## EXERCISE REQUIREMENTS:
Once the line containing "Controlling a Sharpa" has been printed, stop; print every line before it exactly, starting at the top of the material below.

## STORED DATA:
------
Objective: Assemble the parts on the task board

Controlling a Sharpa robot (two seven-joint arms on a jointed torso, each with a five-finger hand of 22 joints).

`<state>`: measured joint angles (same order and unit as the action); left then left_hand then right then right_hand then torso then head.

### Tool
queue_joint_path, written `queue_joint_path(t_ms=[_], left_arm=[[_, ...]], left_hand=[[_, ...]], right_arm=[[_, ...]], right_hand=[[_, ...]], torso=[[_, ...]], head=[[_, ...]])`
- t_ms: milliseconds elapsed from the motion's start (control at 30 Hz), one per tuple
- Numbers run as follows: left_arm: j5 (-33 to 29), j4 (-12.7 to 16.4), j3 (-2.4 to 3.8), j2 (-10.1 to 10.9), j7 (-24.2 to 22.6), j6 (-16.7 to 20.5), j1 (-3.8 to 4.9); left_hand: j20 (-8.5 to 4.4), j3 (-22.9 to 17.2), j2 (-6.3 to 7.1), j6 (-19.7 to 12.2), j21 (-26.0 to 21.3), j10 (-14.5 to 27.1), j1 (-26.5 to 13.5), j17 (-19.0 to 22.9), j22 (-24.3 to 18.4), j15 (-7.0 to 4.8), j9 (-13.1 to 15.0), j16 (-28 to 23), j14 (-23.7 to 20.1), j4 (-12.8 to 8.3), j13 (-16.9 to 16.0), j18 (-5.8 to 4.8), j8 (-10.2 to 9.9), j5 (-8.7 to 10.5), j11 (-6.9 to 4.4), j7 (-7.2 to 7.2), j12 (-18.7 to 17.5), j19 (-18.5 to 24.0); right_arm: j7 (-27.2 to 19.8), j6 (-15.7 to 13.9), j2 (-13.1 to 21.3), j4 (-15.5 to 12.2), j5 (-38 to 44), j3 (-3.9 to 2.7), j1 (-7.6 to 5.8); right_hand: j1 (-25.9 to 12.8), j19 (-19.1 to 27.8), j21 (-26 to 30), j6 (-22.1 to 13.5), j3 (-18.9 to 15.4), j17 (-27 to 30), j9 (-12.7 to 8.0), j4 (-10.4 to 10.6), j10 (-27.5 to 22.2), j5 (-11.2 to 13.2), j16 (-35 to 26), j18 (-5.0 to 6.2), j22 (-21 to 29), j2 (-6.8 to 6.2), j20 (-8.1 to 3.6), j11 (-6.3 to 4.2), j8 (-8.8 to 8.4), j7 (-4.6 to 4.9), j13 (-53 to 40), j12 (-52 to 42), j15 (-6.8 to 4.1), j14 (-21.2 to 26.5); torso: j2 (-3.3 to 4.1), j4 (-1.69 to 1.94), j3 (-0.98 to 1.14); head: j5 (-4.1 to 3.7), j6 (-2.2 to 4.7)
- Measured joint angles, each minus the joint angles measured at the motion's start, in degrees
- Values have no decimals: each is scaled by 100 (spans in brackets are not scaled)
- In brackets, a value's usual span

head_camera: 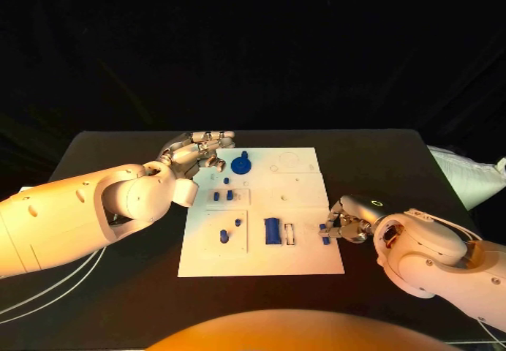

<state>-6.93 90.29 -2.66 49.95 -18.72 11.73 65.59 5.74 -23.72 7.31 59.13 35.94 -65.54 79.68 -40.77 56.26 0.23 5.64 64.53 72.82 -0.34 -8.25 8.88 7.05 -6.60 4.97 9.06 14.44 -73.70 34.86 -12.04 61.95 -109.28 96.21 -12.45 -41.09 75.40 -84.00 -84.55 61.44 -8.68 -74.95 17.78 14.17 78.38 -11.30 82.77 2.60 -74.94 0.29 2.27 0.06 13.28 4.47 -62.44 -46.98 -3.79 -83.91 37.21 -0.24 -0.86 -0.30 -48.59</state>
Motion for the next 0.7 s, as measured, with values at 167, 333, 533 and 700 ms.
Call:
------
## EXERCISE OUTPUT:
Objective: Assemble the parts on the task board

Controlling a Sharpa robot (two seven-joint arms on a jointed torso, each with a five-finger hand of 22 joints).

No more work is required for the exercise.